Wednesday’s meeting achieved no solution to these challenges. Naming zoning priorities is fine, but the details of an actual ordinance revision remain out of reach. And then these riddles, for which no one, at least at my table, was ready to offer a solution:
( 1 ) Why are zoning variances so easy to win at the Appeals Board ? The stated purpose of variance, as set forth in MGL c. 40A, section 10, is that a variance should confirm and support the zoning condition within which a variance is sought. Yet many, many variance grants — at least within my familiarity — grossly violate the zoning condition thus varied. How come this happens ?

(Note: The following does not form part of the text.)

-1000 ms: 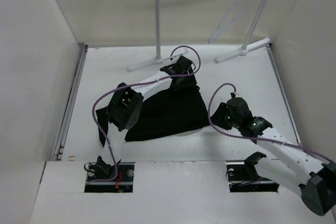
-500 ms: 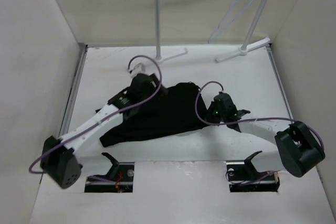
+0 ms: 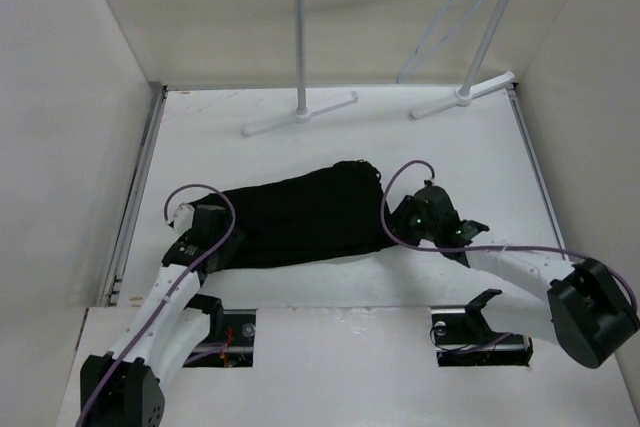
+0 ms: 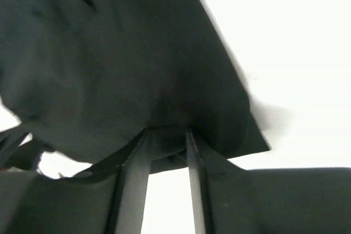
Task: Place the trousers on the hanger
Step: Fold the trousers at the center of the board, then pick up the hanger from the clothesline.
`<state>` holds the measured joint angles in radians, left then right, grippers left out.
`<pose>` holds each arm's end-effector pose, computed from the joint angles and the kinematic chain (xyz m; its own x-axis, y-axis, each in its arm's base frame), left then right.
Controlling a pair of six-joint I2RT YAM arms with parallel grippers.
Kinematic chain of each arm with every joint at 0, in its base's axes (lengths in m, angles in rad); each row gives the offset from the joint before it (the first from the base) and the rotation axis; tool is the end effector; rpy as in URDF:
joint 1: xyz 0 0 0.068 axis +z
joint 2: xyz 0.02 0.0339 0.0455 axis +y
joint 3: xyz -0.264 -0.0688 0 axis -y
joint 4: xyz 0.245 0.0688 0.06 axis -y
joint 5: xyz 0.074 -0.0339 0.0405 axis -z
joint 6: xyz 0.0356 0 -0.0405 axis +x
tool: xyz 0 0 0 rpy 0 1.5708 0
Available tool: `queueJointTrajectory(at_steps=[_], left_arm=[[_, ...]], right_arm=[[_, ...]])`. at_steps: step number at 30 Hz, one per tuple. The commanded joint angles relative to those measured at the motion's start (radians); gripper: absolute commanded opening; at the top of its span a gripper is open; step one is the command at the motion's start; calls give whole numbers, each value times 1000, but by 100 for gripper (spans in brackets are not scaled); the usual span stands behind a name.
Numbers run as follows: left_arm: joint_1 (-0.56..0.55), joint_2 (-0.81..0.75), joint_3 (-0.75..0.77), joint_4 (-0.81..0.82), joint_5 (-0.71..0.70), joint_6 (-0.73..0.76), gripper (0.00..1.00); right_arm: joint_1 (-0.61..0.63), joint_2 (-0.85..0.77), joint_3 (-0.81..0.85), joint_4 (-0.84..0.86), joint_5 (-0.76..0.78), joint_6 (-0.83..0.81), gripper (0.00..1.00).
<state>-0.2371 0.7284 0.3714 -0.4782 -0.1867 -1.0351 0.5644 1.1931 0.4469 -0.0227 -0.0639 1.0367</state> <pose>0.1441 -0.0280 0.1790 -0.4622 -0.7576 -0.4609 -0.5637 0.6522 -0.5068 0.1863 0.1207 0.1605 -0.7919 0.5153 -0.3276 0.2142 0.7369 0.6412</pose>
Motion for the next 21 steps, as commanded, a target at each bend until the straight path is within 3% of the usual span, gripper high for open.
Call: queueJointTrajectory(at_steps=[1, 4, 10, 12, 13, 14, 18, 21], left_arm=[[87, 44, -23, 58, 15, 62, 54], [162, 118, 1, 104, 4, 125, 54], [296, 301, 144, 225, 87, 199, 55], [287, 327, 213, 222, 108, 208, 56], [281, 316, 240, 217, 116, 213, 57], [270, 295, 265, 205, 118, 216, 57], [212, 192, 348, 119, 110, 242, 51], [152, 100, 376, 60, 102, 250, 28]], right_arm=[[10, -88, 87, -94, 10, -13, 42], [1, -153, 153, -175, 10, -38, 51], [-51, -236, 294, -269, 12, -87, 52], [-80, -233, 369, -286, -4, -121, 35], [-93, -227, 419, -298, -14, -145, 19], [-105, -213, 482, -315, -31, -177, 10], [-169, -138, 734, -322, -60, -285, 6], [-278, -15, 932, -332, -95, -320, 10]])
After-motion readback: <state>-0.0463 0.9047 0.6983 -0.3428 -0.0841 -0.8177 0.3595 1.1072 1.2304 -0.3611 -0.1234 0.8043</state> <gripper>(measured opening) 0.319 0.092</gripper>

( 2 ) How can neighborhood-changing development be curbed when investors can and do now pay far higher buy prices than any residential home buyer would be willing to pay, or able ? All the happy talk about devising a zoning revision based on neighborhood priorities flies out the window of a real estate and economic boom that is pricing the neighborhood into a completely different future in which ordinary income earners will have no place.

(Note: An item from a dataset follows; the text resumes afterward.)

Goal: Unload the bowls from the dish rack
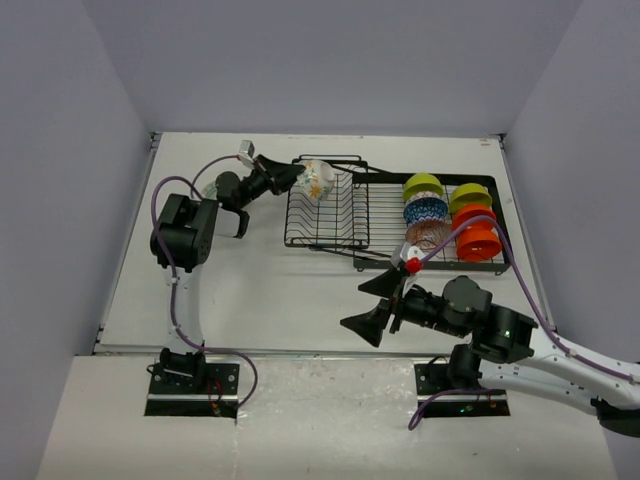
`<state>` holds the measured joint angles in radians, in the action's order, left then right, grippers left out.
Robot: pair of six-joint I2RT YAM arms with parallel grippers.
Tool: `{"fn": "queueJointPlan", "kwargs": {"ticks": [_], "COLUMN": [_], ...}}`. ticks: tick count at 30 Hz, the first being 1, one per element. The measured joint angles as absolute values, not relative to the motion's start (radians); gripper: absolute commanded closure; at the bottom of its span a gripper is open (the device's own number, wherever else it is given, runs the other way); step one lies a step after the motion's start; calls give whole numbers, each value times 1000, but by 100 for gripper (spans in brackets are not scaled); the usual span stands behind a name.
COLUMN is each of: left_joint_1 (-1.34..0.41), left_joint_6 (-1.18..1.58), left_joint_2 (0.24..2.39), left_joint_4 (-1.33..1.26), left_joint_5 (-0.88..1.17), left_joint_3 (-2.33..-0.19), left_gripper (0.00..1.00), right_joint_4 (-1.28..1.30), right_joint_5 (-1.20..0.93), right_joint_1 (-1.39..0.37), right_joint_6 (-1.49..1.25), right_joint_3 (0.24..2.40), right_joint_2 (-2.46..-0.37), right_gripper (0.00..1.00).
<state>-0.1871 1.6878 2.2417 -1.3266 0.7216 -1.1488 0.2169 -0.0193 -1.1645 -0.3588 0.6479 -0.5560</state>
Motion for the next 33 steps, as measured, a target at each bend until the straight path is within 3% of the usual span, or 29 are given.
{"fn": "queueJointPlan", "kwargs": {"ticks": [19,26,33], "left_joint_1": [-244,-246,-263], "left_joint_6": [1672,1666,1657], "left_joint_2": [2243,2243,2237], "left_joint_4": [-1320,-1339,-1331], "left_joint_5": [721,720,717], "left_joint_3": [-1184,-1190,-1193], "left_gripper": [85,100,100], "right_joint_4": [217,216,217], "right_joint_5": [-18,-18,-18], "right_joint_1": [-1164,-1164,-1164], "right_joint_6": [-359,-358,-358], "right_joint_3": [629,628,628], "right_joint_2": [-522,-505,-502], "right_gripper": [1,1,1]}}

The vast majority of Eastie residents wants its neighborhood character to remain, to be enhanced, not devolved. The zoning law itself establishes neighborhood characteristics. All the good intentions in the world, however, not to mention the law’s precepts themselves, can stand against the plans of deeply pocketed investors and their huge constituencies of architects, contractors, builders, lawyers, consultants, and real estate agents, all of whom draw very comfortable incomes from work done in a development’s course. My own feeling is that all the BPDA meetings that mayor Walsh can ask for, and all the well intentioned “Advisory Group” participation, will amount only to a shrug and a good bye smile as the Boston economic boom transforms every close-in neighborhood of the City from its traditional working class character to the absolute opposite. Nor has the BPDA even addressed the Air BnB controversy : the tourist-ing of close-in Boston neighborhoods continues, and it’s not easy to see how it can be stopped without violating basic individual property rights that cannot in any circumstance be compromised.

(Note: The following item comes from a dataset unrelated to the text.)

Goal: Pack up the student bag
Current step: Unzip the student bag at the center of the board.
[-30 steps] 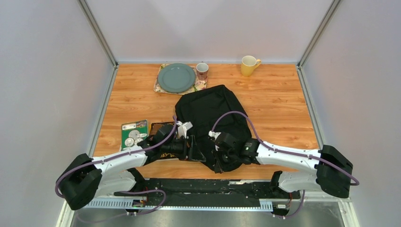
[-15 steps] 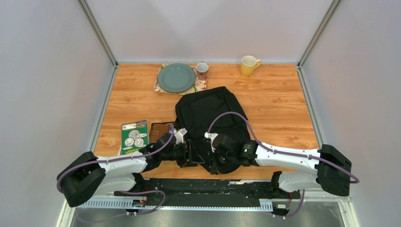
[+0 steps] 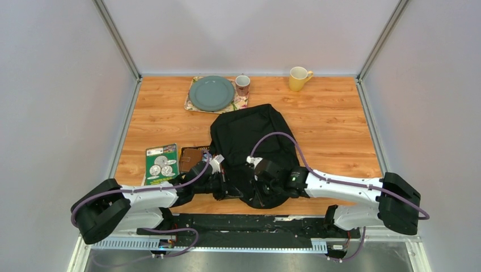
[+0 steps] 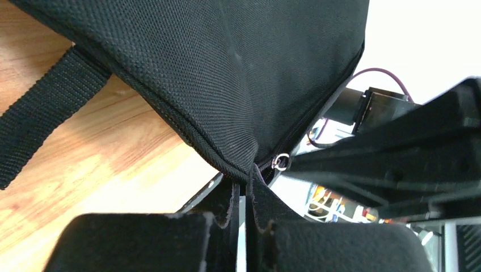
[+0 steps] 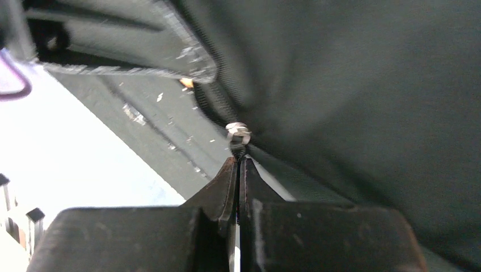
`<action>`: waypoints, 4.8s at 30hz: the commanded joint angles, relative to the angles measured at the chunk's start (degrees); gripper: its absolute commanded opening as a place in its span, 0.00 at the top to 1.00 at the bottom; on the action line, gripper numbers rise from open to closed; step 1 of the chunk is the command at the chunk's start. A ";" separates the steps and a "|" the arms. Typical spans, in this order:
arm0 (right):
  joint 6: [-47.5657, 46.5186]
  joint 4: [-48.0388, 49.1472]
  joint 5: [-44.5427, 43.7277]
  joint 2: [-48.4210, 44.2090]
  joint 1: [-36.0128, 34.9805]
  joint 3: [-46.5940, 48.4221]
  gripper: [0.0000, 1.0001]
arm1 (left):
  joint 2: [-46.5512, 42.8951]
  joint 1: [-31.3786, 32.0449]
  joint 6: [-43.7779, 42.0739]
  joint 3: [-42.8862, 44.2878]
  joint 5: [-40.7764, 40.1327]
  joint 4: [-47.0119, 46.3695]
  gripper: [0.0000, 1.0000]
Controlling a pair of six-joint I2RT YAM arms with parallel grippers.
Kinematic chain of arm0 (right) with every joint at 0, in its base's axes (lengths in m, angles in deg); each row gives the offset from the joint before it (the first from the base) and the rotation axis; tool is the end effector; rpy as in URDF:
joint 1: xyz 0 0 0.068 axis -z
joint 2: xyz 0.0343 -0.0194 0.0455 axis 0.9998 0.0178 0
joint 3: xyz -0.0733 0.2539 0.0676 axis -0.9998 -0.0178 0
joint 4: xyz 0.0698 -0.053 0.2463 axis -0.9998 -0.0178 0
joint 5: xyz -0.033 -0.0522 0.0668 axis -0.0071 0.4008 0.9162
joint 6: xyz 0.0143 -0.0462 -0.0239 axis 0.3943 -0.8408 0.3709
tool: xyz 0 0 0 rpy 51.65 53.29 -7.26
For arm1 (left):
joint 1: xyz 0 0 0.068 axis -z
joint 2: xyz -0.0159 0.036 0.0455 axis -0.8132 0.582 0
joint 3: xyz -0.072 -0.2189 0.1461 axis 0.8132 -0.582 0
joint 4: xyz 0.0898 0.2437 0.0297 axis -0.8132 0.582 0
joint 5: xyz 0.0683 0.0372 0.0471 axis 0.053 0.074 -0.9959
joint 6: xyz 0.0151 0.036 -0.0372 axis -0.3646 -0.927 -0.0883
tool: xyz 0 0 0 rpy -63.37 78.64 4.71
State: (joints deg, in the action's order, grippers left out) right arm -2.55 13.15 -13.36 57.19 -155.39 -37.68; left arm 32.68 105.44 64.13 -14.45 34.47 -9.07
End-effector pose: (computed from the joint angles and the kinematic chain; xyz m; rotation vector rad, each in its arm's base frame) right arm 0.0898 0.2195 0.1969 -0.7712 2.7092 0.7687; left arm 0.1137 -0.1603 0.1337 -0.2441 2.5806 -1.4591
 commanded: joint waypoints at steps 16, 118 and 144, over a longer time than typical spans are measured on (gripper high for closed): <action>2.44 -18.74 -13.39 -6.11 12.27 -2.50 1.00 | -7.40 -14.55 -20.20 2.00 10.35 13.47 1.00; 3.60 -5.04 -23.43 -20.27 41.09 -4.08 1.00 | 8.35 16.65 -64.51 29.44 -9.51 26.40 1.00; 3.42 3.84 -21.16 -16.05 57.62 -4.25 1.00 | 15.01 16.83 -65.56 33.81 -6.95 26.30 0.58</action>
State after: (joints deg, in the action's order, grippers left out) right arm 2.24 10.11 -25.60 41.74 -100.88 -41.17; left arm 46.32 121.33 -0.68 16.61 24.68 8.20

It was, of course,. oh so different when Boston was a city that people wanted only to leave; when suburban life was the ideal and vast shopping malls on the Interstates were the trade destinations. Then — 40 years ago — one could readily live in the City on very little money, amid neighbors one had known since childhood surrounded by structures that never got rebuilt or even renovated. Do we want those days back ? Do we want to live on very little in an unchanging corner of a neighborhood that time ignores ? Maybe we do want it; but we aren’t going to get it. In a sense Ayanna Pressley was right to say “change can’t wait.” I make only one revision to her election slogan : in Boston change WILL NOT wait.
I think the BPDA knows this. I think the BPDA is trying to alleviate the anger we will all feel when — I hope I am wrong, but I doubt I am — we see, a few years from now, or by 2030, that all of our pride of neighborhood character was maintained in vain.
The zoning meetings continue. I will attend them.